PROMPT ▸ Your answer should restate each line of the data below word for word.

[Items listed in a dataset]
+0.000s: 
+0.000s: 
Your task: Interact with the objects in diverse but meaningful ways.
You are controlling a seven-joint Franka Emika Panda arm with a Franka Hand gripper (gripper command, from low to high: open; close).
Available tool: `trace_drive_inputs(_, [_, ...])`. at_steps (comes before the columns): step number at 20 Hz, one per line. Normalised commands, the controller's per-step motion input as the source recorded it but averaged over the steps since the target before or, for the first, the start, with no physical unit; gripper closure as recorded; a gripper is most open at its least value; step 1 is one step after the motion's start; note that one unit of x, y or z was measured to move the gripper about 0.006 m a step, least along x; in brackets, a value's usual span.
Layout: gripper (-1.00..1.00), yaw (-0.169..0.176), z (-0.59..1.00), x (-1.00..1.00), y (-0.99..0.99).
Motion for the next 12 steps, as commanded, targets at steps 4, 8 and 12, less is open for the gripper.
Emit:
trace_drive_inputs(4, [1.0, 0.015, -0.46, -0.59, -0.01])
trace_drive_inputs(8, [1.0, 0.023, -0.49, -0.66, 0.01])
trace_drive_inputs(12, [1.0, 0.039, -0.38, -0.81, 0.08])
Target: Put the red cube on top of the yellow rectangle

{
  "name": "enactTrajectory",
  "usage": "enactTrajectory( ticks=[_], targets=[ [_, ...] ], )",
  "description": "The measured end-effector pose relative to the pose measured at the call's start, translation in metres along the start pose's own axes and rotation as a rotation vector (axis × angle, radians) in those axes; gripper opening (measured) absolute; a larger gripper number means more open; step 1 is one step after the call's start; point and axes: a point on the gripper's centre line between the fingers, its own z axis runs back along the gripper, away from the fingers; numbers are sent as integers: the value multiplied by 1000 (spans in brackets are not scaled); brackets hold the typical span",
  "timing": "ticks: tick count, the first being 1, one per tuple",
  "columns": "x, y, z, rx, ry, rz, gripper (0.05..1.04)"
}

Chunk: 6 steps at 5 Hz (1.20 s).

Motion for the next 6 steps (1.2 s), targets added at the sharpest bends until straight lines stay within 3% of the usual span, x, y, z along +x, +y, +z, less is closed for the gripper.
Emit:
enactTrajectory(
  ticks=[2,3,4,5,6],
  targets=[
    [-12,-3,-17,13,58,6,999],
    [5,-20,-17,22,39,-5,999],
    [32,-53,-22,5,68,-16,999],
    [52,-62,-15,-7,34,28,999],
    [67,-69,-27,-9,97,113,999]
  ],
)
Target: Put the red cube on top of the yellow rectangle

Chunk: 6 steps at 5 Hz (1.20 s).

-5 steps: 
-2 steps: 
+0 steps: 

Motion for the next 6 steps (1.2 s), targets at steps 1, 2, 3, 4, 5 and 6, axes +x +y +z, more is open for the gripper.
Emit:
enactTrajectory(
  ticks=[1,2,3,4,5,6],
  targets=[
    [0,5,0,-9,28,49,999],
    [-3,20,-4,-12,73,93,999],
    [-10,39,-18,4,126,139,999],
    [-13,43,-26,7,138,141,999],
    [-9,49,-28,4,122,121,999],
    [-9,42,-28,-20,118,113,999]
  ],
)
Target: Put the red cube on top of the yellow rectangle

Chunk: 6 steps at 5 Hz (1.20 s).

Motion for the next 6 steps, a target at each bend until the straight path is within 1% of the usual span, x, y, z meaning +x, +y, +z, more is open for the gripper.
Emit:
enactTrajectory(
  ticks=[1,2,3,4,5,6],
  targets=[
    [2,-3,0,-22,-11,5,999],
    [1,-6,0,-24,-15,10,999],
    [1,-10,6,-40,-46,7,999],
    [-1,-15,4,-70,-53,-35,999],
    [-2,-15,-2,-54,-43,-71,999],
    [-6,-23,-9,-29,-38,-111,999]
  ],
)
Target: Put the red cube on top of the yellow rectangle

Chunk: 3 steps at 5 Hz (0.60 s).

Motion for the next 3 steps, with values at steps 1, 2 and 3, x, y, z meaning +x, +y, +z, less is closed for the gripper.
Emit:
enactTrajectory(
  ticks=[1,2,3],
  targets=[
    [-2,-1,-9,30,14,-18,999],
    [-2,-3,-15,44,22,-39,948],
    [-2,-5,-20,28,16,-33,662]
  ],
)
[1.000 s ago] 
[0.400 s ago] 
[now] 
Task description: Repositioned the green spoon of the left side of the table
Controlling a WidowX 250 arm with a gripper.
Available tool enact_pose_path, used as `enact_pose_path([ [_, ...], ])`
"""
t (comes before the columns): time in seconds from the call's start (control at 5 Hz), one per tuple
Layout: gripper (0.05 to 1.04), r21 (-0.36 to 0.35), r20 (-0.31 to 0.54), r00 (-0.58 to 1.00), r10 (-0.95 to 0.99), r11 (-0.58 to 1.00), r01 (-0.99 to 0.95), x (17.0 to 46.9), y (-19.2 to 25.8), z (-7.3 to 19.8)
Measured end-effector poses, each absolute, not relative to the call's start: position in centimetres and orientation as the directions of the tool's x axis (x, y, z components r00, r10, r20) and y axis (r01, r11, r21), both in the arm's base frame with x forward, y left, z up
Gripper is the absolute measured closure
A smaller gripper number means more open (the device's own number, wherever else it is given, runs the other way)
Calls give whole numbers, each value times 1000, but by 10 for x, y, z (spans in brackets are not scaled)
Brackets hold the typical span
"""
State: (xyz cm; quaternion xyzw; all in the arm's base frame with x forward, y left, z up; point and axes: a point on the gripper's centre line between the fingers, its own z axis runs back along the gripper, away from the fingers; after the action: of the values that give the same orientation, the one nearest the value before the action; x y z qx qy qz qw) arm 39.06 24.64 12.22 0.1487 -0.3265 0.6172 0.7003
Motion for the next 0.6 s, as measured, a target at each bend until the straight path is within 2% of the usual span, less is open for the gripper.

EXERCISE RESPONSE ▸
+0.000s: 
+0.000s: 
Your task: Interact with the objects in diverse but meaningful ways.
You are controlling a seven-joint Franka Emika Panda arm with a Franka Hand gripper (gripper command, from low to high: open; close).
Available tool: `trace_drive_inputs(_, [_, ...])`. at_steps (comes before the columns): step number at 20 Hz, one per line. Normalised commands, the controller's per-step motion input as the source recorded it but averaged over the steps since the target before or, for the first, the start, with no physical unit; gripper closure as recorded; a gripper is most open at its least value; step 1 is one step after the motion's start; note that one unit of x, y or z was measured to move the gripper about 0.006 m a step, least along x; in brackets, a value's usual span.
Layout: gripper (-1.00..1.00), yaw (-0.169..0.176), z (-0.59..1.00), x (-1.00..1.00), y (-0.99..0.99).
Motion for the next 12 steps, as commanded, targets at steps 4, 8 and 12, less is open for the gripper.
Emit:
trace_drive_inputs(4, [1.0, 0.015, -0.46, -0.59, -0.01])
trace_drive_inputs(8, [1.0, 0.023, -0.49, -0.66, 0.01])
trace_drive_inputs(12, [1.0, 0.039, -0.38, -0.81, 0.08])
Target: Put the red cube on top of the yellow rectangle

{
  "name": "enactTrajectory",
  "usage": "enactTrajectory( ticks=[_], targets=[ [_, ...] ], )",
  "description": "The measured end-effector pose relative to the pose measured at the call's start, translation in metres along the start pose's own axes and rotation as a rotation vector (axis × angle, radians) in those axes; gripper opening (measured) absolute; a larger gripper number means more open; step 1 is one step after the call's start; point and axes: a point on the gripper's centre line between the fingers, its own z axis runs back along the gripper, away from the fingers; numbers are sent as integers: the value multiplied by 1000 (spans in brackets are not scaled); brackets hold the typical span",
  "timing": "ticks: tick count, the first being 1, one per tuple",
  "columns": "x, y, z, rx, ry, rz, gripper (0.05..1.04)"
}

Chunk: 6 steps at 5 Hz (1.20 s).

Motion for the next 6 steps (1.2 s), targets added at the sharpest bends until straight lines stay within 3% of the usual span, x, y, z along +x, +y, +z, less is closed for the gripper.
Emit:
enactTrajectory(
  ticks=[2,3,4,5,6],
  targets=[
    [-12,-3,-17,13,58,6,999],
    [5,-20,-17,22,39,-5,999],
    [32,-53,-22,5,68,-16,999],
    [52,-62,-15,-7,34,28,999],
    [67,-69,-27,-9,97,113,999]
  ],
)
Target: Put the red cube on top of the yellow rectangle

Chunk: 6 steps at 5 Hz (1.20 s).

-5 steps: 
-2 steps: 
+0 steps: 

Motion for the next 6 steps (1.2 s), targets at steps 1, 2, 3, 4, 5 and 6, axes +x +y +z, more is open for the gripper.
Emit:
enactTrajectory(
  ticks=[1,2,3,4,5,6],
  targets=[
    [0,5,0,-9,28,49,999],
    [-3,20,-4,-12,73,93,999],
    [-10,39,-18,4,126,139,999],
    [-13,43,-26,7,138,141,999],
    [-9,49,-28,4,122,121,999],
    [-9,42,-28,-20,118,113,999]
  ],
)
Target: Put the red cube on top of the yellow rectangle

Chunk: 6 steps at 5 Hz (1.20 s).

Motion for the next 6 steps, a target at each bend until the straight path is within 1% of the usual span, x, y, z meaning +x, +y, +z, more is open for the gripper.
Emit:
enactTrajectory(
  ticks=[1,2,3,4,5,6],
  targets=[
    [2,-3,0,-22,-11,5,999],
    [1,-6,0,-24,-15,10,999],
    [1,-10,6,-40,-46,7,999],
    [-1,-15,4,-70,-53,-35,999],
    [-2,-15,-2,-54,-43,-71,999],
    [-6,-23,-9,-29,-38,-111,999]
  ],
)
Target: Put the red cube on top of the yellow rectangle

Chunk: 3 steps at 5 Hz (0.60 s).

Motion for the next 3 steps, with values at steps 1, 2 and 3, x, y, z meaning +x, +y, +z, less is closed for the gripper.
Emit:
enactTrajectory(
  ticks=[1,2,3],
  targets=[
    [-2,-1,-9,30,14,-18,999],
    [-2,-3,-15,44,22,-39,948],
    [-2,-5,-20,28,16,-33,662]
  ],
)
[1.000 s ago] 
[0.400 s ago] 
[now] 
Task description: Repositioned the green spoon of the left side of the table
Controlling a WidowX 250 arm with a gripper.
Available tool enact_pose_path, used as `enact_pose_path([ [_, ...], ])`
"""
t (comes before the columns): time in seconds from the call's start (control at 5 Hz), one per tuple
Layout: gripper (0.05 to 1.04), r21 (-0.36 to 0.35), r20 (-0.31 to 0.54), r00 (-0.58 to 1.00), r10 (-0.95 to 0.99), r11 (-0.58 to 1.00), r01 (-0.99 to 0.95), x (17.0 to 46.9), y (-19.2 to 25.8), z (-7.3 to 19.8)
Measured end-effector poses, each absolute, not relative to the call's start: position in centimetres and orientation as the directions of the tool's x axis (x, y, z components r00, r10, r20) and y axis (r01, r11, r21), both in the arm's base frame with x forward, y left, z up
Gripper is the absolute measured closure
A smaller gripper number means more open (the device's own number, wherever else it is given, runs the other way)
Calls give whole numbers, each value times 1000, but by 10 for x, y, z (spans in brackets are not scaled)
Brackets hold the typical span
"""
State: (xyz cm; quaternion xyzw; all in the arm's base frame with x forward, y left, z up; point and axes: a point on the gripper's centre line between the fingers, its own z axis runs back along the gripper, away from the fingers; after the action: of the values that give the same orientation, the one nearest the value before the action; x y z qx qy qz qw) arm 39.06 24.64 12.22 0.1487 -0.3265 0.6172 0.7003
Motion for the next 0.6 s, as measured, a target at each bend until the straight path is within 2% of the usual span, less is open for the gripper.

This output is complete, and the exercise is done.